Data records »
==================================================

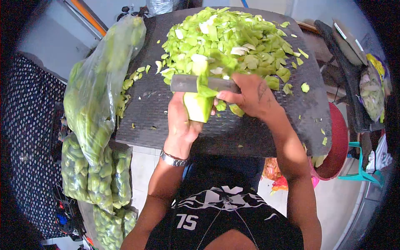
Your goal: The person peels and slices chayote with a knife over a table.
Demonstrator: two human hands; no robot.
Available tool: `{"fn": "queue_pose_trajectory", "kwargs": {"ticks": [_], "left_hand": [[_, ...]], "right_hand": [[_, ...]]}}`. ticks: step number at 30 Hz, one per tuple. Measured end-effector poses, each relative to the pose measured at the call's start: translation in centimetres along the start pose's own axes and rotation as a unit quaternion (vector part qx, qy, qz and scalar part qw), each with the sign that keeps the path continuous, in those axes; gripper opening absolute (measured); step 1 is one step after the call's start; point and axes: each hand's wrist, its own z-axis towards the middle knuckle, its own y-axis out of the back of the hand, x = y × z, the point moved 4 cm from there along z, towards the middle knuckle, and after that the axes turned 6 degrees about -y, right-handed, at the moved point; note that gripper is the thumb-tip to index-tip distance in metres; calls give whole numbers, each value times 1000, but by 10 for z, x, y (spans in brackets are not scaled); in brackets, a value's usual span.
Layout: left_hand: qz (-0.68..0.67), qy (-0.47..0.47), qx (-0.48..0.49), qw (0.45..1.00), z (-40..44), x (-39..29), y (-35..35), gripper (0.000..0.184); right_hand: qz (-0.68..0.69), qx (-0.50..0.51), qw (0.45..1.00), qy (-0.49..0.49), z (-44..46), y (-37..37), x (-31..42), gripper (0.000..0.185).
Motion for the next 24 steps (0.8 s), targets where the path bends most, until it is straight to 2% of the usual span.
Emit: {"fn": "queue_pose_trajectory", "kwargs": {"ticks": [2,5,6,7,9,11,12,14,16,19,22,24], "left_hand": [[-14,-27,15,999,-1,-3,-1,40],[4,-1,-60,998,-4,5,5,47],[72,-5,39,997,-7,3,3,49],[32,23,49,998,-7,2,4,50],[-17,52,58,997,-4,1,0,51],[-21,56,55,997,-5,-2,-4,51],[-23,52,29,998,-4,-3,-3,51],[-29,46,-23,998,-1,0,-2,51],[-41,65,-41,996,2,2,-2,51],[-56,79,-37,995,11,10,10,50],[-30,68,-45,996,16,16,13,46],[-22,45,-74,996,19,14,6,45]], "right_hand": [[-70,5,997,23,-6,-6,13,58],[-94,1,994,49,-5,-8,16,58],[-86,-3,995,53,-4,-9,14,59],[3,28,999,-44,0,0,3,64],[-100,-26,994,-27,9,8,-48,70],[-90,-22,986,-137,12,23,-78,77],[-26,12,967,-253,11,33,-84,79],[121,44,919,-372,7,38,-84,80],[283,41,878,-384,-2,37,-72,77],[399,102,825,-387,-2,26,-47,76],[405,203,822,-344,-5,0,-28,78],[388,203,835,-333,-7,-11,-12,78]]}}
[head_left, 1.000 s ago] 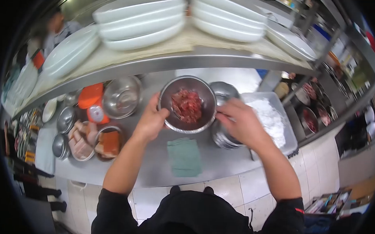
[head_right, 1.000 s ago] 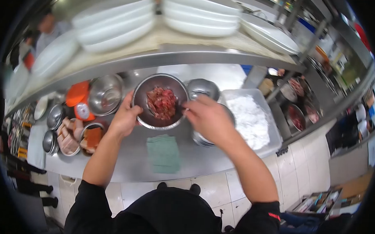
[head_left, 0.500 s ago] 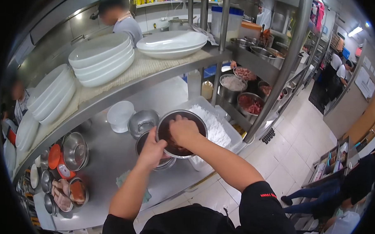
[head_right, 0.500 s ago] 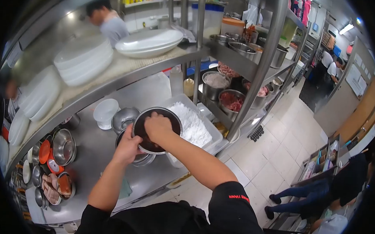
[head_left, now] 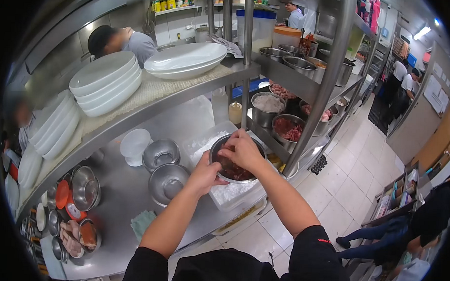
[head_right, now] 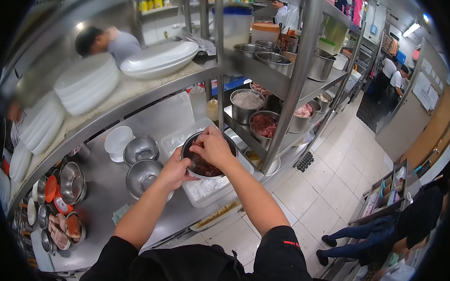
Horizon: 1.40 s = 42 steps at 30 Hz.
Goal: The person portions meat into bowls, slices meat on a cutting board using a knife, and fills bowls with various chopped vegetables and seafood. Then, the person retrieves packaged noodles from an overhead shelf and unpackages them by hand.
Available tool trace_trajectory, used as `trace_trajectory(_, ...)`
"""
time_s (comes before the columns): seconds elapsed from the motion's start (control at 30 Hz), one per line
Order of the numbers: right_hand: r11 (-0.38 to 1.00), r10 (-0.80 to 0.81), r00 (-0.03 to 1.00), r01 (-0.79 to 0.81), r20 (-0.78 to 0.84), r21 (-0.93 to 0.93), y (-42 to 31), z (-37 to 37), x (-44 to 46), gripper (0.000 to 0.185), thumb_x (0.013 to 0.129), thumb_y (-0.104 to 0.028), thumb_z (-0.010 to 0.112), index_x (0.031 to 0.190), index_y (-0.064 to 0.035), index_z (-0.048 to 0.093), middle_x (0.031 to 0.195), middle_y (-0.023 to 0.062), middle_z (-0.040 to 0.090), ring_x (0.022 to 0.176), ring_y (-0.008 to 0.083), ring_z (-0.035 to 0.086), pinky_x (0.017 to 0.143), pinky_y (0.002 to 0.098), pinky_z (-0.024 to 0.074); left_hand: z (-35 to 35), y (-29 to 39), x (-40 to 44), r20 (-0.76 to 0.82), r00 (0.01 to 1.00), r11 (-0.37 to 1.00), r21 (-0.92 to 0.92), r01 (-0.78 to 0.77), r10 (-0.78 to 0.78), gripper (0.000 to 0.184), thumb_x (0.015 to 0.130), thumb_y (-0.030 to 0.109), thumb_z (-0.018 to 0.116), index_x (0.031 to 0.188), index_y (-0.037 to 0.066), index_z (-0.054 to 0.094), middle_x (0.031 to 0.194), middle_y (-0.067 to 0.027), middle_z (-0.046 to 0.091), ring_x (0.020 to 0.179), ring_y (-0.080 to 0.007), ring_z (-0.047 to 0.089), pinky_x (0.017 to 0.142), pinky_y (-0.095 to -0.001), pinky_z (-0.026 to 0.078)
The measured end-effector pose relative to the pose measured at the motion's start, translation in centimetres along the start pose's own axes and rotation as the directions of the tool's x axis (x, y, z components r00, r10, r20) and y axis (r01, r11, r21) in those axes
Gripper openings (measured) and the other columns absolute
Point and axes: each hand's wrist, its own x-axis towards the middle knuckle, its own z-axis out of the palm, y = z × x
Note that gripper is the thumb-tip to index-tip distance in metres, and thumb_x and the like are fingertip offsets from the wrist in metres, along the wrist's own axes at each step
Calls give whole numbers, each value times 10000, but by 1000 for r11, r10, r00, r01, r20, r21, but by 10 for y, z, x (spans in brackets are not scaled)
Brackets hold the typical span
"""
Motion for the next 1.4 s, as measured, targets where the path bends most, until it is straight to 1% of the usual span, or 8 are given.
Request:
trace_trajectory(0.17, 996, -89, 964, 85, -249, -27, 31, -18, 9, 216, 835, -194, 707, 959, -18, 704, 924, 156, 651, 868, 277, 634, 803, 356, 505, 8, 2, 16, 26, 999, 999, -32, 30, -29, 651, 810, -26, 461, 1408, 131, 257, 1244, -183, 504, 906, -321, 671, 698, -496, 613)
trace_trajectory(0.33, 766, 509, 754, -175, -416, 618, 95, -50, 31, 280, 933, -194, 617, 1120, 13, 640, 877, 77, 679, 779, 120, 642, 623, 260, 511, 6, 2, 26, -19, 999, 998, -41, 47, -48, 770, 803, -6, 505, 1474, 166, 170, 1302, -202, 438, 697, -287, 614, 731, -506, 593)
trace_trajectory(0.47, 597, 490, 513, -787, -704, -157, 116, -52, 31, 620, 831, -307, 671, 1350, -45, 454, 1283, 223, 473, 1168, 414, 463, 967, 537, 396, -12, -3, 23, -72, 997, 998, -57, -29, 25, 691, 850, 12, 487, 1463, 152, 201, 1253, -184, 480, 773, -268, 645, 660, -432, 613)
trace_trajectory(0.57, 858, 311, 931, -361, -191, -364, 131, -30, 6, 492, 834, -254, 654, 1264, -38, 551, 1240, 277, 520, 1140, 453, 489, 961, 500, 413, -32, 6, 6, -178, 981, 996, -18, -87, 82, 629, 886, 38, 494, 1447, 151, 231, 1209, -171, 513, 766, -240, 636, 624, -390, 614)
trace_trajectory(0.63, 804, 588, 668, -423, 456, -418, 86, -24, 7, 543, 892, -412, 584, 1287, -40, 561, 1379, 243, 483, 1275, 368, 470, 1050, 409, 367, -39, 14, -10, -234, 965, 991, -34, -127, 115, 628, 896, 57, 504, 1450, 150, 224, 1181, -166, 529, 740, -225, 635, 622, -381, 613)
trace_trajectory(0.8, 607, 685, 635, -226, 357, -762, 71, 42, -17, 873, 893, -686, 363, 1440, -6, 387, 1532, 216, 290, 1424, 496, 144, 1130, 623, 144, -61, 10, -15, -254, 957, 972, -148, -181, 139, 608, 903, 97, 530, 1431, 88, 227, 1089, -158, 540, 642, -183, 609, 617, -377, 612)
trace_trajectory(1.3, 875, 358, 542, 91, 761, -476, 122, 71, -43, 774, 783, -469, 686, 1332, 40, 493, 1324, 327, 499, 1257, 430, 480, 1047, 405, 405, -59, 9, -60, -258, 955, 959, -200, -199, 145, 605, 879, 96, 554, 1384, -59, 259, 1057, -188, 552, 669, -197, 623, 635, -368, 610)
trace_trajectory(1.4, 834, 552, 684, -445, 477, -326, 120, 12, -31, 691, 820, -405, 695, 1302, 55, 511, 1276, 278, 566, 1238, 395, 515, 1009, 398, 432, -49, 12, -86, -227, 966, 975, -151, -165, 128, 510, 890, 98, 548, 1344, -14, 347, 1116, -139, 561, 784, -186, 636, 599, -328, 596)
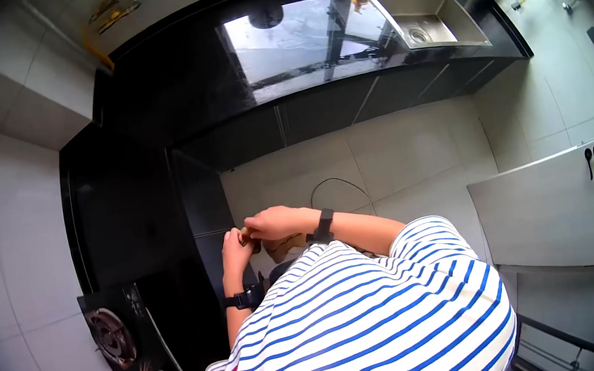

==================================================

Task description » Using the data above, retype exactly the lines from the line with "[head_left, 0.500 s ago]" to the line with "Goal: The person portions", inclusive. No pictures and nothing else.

Answer »
[head_left, 0.500 s ago] 
[head_right, 0.500 s ago] 
[head_left, now] 
[head_right, now] 
Horizon: 1.40 s = 42 steps at 30 Hz.
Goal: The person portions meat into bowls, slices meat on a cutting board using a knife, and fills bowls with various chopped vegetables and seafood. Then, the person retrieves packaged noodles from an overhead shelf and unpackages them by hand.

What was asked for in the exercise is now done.